### DESCRIPTION OF THE TASK
Below are records; copy every line among them that contains the word "blue".
************
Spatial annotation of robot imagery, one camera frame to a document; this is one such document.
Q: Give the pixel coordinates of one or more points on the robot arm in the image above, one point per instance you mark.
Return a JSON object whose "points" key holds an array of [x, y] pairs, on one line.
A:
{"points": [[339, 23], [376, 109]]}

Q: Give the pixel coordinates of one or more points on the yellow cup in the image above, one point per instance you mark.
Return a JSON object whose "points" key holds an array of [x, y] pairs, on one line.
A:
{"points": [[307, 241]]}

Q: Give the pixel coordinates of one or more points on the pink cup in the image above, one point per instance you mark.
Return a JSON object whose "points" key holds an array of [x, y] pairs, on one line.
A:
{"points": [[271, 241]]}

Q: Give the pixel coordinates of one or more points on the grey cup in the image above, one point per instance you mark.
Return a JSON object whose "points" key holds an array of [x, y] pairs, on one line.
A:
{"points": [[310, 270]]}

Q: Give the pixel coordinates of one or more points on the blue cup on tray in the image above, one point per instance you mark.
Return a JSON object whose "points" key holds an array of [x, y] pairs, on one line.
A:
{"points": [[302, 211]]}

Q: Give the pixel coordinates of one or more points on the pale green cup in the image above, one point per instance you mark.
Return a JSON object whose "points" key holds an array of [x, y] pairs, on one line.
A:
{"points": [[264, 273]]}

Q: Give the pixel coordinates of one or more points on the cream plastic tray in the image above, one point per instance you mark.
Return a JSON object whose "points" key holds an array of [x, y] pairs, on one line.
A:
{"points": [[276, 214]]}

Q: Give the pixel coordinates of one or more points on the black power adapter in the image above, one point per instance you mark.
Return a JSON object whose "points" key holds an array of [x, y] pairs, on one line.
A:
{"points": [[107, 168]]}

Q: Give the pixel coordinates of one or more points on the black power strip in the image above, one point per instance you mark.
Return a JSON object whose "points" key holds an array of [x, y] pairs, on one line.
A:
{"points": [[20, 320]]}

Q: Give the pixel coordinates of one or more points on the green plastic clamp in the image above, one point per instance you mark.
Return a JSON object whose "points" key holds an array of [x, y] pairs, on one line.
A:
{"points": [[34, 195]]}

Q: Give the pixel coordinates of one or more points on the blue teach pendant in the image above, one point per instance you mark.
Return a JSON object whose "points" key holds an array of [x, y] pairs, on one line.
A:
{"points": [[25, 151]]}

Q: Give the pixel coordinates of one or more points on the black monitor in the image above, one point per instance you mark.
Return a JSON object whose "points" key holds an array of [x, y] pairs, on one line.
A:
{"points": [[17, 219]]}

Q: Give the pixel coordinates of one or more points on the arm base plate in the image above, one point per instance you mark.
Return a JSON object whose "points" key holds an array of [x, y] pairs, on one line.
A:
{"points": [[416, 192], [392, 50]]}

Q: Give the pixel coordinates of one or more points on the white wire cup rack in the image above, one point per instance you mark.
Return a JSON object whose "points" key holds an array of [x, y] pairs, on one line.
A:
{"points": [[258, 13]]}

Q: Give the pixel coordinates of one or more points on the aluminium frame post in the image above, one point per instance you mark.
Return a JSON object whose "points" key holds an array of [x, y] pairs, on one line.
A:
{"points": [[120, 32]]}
************
### WRITTEN ANSWER
Q: Give the pixel coordinates of one or more points on the blue cup on tray in the image above, one point per instance you mark.
Q: Give the pixel coordinates of one or more points on the blue teach pendant in the image above, one point per instance you mark.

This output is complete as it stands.